**WHAT TO PRODUCE**. What lines below contain the word "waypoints"? Please pull each one out.

**SUPPLIED MATERIAL**.
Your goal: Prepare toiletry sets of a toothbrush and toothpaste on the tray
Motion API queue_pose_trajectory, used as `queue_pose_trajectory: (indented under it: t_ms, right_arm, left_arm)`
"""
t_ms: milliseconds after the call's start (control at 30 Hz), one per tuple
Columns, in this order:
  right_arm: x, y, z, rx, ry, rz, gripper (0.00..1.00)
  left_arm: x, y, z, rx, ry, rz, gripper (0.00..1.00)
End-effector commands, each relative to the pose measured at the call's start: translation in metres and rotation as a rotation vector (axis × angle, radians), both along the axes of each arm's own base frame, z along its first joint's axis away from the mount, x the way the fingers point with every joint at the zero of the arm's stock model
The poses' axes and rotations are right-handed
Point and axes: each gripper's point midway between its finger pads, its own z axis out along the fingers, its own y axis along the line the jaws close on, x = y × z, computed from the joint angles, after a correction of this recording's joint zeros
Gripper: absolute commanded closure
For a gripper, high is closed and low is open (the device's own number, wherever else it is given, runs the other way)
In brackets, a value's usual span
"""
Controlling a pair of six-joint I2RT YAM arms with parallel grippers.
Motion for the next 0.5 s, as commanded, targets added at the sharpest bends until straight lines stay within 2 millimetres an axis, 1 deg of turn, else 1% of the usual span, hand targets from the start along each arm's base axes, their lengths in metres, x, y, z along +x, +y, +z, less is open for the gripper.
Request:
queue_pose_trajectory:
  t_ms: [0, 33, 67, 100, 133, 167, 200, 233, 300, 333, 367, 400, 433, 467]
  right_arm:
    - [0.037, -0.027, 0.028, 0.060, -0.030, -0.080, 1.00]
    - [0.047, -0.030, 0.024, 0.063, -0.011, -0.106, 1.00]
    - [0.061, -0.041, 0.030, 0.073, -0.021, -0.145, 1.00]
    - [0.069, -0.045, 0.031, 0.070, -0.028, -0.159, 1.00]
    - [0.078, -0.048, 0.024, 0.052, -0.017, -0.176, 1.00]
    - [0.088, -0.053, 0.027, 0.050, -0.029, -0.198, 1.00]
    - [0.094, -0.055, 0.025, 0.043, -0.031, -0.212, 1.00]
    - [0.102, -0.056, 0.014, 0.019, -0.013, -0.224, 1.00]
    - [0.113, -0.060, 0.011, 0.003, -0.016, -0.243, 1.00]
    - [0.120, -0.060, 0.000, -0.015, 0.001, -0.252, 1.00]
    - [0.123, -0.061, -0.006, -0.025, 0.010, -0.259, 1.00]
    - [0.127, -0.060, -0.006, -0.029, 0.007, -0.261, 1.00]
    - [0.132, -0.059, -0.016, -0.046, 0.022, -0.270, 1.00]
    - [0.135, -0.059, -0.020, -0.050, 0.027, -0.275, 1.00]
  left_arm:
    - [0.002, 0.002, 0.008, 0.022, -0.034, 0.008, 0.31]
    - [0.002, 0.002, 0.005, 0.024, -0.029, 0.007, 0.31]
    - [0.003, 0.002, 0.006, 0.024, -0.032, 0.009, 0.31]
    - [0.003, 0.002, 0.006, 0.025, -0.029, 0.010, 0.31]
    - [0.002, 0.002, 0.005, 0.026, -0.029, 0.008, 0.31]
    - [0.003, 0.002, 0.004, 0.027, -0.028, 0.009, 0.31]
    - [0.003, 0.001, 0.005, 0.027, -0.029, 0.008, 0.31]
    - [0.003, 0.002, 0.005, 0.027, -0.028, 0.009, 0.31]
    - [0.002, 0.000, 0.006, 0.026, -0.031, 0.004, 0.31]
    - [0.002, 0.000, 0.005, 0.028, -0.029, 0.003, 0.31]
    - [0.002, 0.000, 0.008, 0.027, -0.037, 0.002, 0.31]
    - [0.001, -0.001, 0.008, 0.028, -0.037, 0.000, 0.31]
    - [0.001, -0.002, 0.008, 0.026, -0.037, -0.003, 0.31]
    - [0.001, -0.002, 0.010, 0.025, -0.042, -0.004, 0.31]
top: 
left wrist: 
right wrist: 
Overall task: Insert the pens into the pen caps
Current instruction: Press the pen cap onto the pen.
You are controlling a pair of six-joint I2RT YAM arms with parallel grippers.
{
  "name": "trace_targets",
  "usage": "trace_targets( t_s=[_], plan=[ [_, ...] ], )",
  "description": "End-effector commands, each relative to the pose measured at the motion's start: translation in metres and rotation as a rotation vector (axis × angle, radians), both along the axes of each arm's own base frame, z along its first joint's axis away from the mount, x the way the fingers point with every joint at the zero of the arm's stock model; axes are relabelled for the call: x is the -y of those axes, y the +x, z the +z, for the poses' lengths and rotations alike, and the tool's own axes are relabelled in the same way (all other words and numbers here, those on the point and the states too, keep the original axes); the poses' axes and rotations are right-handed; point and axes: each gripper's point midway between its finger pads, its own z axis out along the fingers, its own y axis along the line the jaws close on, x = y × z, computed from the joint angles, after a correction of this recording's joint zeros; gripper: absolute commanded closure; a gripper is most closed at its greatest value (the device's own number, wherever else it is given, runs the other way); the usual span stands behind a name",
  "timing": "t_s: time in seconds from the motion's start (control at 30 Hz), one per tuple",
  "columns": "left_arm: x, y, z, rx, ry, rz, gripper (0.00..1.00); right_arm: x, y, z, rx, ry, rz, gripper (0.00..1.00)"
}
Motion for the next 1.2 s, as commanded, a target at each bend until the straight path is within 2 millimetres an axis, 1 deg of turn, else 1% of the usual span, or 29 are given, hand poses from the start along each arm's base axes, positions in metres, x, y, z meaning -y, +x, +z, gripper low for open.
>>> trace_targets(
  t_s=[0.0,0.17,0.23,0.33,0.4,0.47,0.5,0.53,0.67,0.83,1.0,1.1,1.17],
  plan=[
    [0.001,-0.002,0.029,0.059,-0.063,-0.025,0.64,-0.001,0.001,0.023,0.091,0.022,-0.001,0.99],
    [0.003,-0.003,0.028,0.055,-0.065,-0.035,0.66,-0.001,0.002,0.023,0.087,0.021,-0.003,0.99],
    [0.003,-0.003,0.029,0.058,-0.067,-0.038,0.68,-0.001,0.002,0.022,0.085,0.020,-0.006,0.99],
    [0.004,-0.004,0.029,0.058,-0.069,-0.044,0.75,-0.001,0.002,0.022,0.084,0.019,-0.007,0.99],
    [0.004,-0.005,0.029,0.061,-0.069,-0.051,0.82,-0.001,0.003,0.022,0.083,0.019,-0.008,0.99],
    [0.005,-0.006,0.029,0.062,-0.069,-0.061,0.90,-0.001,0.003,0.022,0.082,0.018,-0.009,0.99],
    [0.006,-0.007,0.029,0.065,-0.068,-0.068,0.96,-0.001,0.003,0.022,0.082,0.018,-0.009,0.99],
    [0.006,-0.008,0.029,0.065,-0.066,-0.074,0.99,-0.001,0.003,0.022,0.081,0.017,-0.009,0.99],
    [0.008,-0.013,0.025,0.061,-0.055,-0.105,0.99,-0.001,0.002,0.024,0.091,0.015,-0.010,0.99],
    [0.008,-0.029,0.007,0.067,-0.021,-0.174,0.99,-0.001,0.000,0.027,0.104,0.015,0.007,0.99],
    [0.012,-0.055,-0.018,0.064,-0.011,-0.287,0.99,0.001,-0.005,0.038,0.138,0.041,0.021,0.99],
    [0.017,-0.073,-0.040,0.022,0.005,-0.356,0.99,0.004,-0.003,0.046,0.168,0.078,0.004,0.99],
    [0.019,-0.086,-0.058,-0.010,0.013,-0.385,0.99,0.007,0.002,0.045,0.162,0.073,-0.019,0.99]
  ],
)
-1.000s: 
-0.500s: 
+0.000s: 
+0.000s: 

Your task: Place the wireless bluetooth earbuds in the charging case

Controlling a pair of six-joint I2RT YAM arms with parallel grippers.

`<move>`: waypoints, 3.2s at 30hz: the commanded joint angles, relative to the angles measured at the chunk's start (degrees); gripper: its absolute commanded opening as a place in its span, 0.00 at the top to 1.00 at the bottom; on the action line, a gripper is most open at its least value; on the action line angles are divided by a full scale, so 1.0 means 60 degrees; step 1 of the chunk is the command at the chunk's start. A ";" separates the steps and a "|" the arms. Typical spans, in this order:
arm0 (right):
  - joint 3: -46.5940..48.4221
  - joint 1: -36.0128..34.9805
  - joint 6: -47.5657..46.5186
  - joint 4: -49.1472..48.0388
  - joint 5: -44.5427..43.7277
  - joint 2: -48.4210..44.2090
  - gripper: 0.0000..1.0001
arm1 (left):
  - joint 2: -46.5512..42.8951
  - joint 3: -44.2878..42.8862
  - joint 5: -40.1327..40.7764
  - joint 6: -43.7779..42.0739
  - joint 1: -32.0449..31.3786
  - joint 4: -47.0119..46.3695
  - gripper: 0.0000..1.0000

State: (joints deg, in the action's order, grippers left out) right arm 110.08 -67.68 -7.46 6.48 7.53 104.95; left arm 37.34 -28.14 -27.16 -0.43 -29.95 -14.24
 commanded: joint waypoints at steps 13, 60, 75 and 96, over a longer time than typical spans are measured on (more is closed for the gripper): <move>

**REPLY**.
`<move>`: waypoints, 3.2s at 30hz: the commanded joint angles, relative to the angles measured at the chunk's start (degrees); gripper: its absolute commanded opening as a place in its span, 0.00 at the top to 1.00 at the bottom; on the action line, a gripper is most open at its least value; on the action line angles are divided by a full scale, so 1.0 means 60 degrees; step 1 of the chunk is the command at the chunk's start. A ";" separates the steps and a "|" the arms. Typical spans, in this order:
 commanded: joint waypoints at steps 13, 60, 75 and 96, over a longer time than typical spans are measured on (more is closed for the gripper): <move>

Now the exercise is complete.